True professionals don’t go gaga over celebrities
As afternoons go, this one was going pretty well. One of the great difficulties in the restaurant business is taking over for someone else. It can be a little like passing a baton in a relay race. Too much too soon and it feels forced, too little too late and you risk dropping everything. The major difference is that track and field athletes rarely go on social media to complain. Perhaps that is why lunch might be missed by some customers, but it’s not missed by most employees.
Which made the first couple in the early afternoon not only my first couple but the very first couple of the day. They weren’t much different than the hundreds of couples that have sat in front of me on many a different sunny afternoon. Baseball caps? Check. Designer yoga pants for her, designer cargo shorts for him? Check, check. $85 T-shirts for both? Double checks.
“What’ll it be?” I asked, not so differently than those hundreds of other times. A skinny margarita and an old fashioned later and the couple settled in.
BTW, altering the whiskey and the bitters in an old fashioned, or the tequila and soda water ratios in a skinny margarita doesn’t change the overreaching fact that they are both extremely common drinks. We are not being unique by ordering them this way, we are just being more of the same.
“We’re new to the area,” said the woman in her mid-thirties, her long platinum blonde hair pulled through the adjustment hole on the back of her cap.
Some people are easier to engage with than others. Which is certainly welcome in an industry where the act of engagement is so very crucial.
Her scruffy half shaved companion nodded in agreement.
“That’s nice,” I said. “Welcome.”
“Do you get many celebrities around here?” she asked.
Well, that didn’t take long. Usually, people beat around the bush for a while before they get to a question like that.

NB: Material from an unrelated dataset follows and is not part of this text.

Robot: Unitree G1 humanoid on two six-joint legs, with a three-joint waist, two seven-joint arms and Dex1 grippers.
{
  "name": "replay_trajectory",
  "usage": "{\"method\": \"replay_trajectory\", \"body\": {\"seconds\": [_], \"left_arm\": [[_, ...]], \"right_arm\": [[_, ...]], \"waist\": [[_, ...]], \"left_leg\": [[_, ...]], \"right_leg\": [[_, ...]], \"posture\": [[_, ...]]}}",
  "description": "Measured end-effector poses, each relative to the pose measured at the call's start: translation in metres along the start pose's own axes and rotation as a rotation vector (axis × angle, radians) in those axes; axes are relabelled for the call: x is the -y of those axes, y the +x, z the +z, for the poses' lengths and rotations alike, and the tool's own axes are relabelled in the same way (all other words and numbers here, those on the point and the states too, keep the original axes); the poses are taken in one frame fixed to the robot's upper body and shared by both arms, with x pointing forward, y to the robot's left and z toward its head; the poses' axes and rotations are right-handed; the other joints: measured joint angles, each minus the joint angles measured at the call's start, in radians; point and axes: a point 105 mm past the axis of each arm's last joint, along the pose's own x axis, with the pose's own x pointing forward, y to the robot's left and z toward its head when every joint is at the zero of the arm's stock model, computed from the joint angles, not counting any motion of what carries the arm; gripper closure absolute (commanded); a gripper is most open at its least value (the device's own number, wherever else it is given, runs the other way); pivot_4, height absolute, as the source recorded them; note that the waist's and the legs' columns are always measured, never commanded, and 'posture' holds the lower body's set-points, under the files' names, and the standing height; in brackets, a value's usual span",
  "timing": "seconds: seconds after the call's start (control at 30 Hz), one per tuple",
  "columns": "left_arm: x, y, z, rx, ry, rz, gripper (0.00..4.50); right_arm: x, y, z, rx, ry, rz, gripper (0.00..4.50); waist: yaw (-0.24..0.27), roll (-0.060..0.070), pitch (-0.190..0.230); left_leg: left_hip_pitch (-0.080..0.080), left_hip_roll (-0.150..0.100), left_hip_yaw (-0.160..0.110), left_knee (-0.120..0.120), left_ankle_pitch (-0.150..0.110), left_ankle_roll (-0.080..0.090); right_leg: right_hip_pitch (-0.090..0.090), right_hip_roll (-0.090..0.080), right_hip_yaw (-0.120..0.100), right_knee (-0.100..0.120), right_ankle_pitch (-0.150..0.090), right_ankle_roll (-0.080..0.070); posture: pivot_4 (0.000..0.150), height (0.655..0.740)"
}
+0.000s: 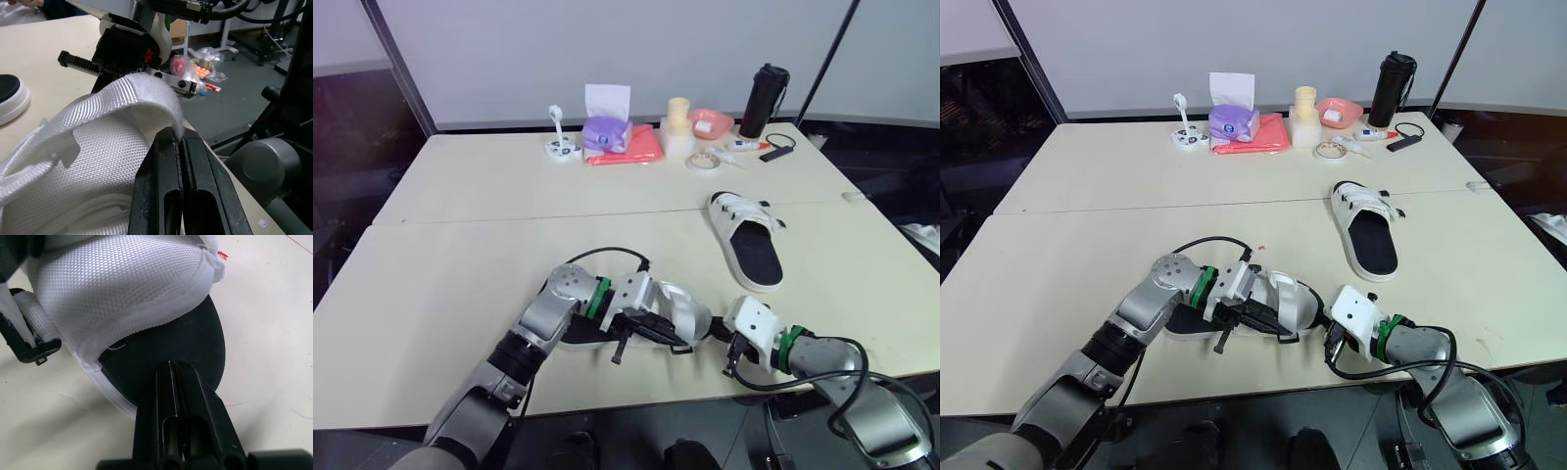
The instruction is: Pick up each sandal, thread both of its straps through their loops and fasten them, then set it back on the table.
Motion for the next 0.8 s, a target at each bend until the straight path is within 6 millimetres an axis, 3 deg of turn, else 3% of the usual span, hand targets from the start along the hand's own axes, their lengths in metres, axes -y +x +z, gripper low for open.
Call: {"method": "replay_trajectory", "body": {"seconds": [0.1,0.33,0.8], "left_arm": [[-0.001,0.001,0.000,0.009,-0.022,0.004,4.47],[0.001,0.002,-0.006,-0.033,0.108,-0.014,4.47],[-0.018,0.005,-0.007,-0.117,0.128,0.116,4.47]], "right_arm": [[0.000,0.000,0.000,-0.001,0.000,0.000,4.50],[0.001,0.001,-0.001,-0.001,-0.002,0.000,4.50],[0.002,0.000,-0.005,-0.017,0.000,-0.009,4.50]], "waist": [[0.000,0.000,0.000],[0.001,0.000,0.000],[0.011,-0.002,-0.003]], "left_leg": [[0.000,0.000,0.000,0.000,0.000,0.000],[0.000,0.000,0.000,0.000,0.000,0.000],[0.003,0.001,0.000,0.003,0.000,0.000]], "right_leg": [[0.000,0.000,0.000,0.000,0.000,0.000],[0.001,0.000,0.000,0.000,0.000,-0.001],[0.005,0.000,0.000,0.000,0.000,-0.002]], "posture": [[0.150,0.7400],[0.150,0.7400],[0.150,0.7400]]}}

“It is Marin County,” I said.
“We heard that Lady Gaga has been hanging around,” said Mr. Scruffy.
“I’ve heard that too,” I replied.
“Have you seen her?” asked his companion, her intricately manicured eyebrows arching obviously over her hazel eyes.
“You know, I wouldn’t recognize her if I did,” I said. “I am at the age where when I watched the Grammys, not only did I not know the artists, but I didn’t even know the presenters.”

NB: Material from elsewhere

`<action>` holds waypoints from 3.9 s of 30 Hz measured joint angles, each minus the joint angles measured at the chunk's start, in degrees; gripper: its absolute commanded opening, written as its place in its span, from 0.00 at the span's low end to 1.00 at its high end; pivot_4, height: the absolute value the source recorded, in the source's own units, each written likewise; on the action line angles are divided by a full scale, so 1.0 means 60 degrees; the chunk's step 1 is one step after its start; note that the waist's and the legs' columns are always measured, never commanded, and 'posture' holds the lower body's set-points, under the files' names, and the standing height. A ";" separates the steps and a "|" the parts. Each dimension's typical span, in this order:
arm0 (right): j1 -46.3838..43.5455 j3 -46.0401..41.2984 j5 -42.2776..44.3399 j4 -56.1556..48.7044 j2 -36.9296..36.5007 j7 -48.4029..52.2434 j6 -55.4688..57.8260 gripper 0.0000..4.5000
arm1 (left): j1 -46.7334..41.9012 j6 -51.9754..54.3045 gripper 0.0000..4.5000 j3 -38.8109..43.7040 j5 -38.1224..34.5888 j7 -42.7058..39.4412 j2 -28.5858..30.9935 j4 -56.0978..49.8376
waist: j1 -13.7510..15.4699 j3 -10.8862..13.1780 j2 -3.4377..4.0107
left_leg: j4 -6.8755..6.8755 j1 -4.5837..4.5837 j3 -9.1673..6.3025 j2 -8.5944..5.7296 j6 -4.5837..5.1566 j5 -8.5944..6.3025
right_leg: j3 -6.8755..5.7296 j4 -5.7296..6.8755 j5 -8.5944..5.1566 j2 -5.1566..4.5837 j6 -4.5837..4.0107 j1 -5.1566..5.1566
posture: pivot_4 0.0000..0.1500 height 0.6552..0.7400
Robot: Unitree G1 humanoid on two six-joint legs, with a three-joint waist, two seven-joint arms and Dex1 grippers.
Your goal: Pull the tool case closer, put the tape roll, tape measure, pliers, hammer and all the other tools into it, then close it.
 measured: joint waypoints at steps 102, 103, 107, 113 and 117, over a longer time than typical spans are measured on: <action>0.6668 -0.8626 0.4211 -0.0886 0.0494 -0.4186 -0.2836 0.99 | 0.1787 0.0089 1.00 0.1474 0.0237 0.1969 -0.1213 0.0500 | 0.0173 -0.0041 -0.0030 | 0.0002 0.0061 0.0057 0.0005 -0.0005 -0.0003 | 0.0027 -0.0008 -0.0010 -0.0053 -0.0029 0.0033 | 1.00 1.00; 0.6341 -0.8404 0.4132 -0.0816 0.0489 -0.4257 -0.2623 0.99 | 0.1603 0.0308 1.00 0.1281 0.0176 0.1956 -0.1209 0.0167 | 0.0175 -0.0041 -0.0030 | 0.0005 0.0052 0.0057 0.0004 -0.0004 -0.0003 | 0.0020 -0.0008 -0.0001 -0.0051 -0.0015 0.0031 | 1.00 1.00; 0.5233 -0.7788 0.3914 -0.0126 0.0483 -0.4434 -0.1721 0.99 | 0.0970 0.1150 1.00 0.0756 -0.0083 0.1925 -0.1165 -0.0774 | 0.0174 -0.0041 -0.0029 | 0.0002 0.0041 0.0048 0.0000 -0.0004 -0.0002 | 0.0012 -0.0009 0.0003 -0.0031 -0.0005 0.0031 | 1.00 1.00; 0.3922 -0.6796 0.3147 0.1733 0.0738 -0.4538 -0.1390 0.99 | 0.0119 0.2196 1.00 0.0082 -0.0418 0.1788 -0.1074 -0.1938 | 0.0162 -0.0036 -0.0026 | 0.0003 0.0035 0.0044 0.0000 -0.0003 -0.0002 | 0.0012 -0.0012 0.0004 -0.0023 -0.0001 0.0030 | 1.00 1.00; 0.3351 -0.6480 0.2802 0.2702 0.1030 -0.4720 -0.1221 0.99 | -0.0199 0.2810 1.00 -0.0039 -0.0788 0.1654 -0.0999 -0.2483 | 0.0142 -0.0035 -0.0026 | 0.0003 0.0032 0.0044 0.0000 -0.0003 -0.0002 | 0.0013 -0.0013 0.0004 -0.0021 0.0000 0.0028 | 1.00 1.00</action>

They both laughed: with me, or at me, I wasn’t sure. But at least they were laughing.
What followed was a conversation about the Grateful Dead, Huey Lewis, local bars, celebrities, and of course, Lady Gaga. I shared with them a story about an uber famous musician who once sat at the bar. I had pretended that I didn’t know who he was. Up to and including the point where he actually introduced himself with his real name.
“What an unusual name,” I had said, not even flinching.
Later when he asked me to make him a margarita with my favorite tequila, I reached up and grabbed a bottle, looked at it and put it back.
“What was wrong with that one?” he had asked.
“Well,” I had said. “This bottle doesn’t have enough tequila to make a margarita, and I don’t feel like running downstairs to get more.”
The look on his face told me clearly that he was not used to such honesty. In his industry, at his level of fame, people will run all over town to get him the exact color of hard candy he preferred, just because. He certainly wasn’t used to someone saying they didn’t feel like doing something for him. And to his credit, he seemed to appreciate it.
I finished that story by telling the young couple that I had never let on that I knew exactly who he was. I was tempted to say something at the very end but I didn’t. Let him think he was just another guy sitting at a bar, even if just for one night, I told them. And they seemed to appreciate that.
When they got up to leave, she stood and somehow seemed shorter than I would have expected.
“Next time, wear the meat dress,” I said.
She looked at me and cocked her head coquettishly.
“Maybe next time I will,” she laughed.
Later on, I looked up a picture of Lady Gaga. Let’s just say that three things may have just happened.
One: Lady Gaga had sat at the bar and I hadn’t recognized her. Two: Lady Gaga had sat at the bar, and now she isn’t sure if I had recognized her. Or three: “Mike” and “Stephanie” – new to town – aren’t quite sure what to make of that storytelling bartender down the street.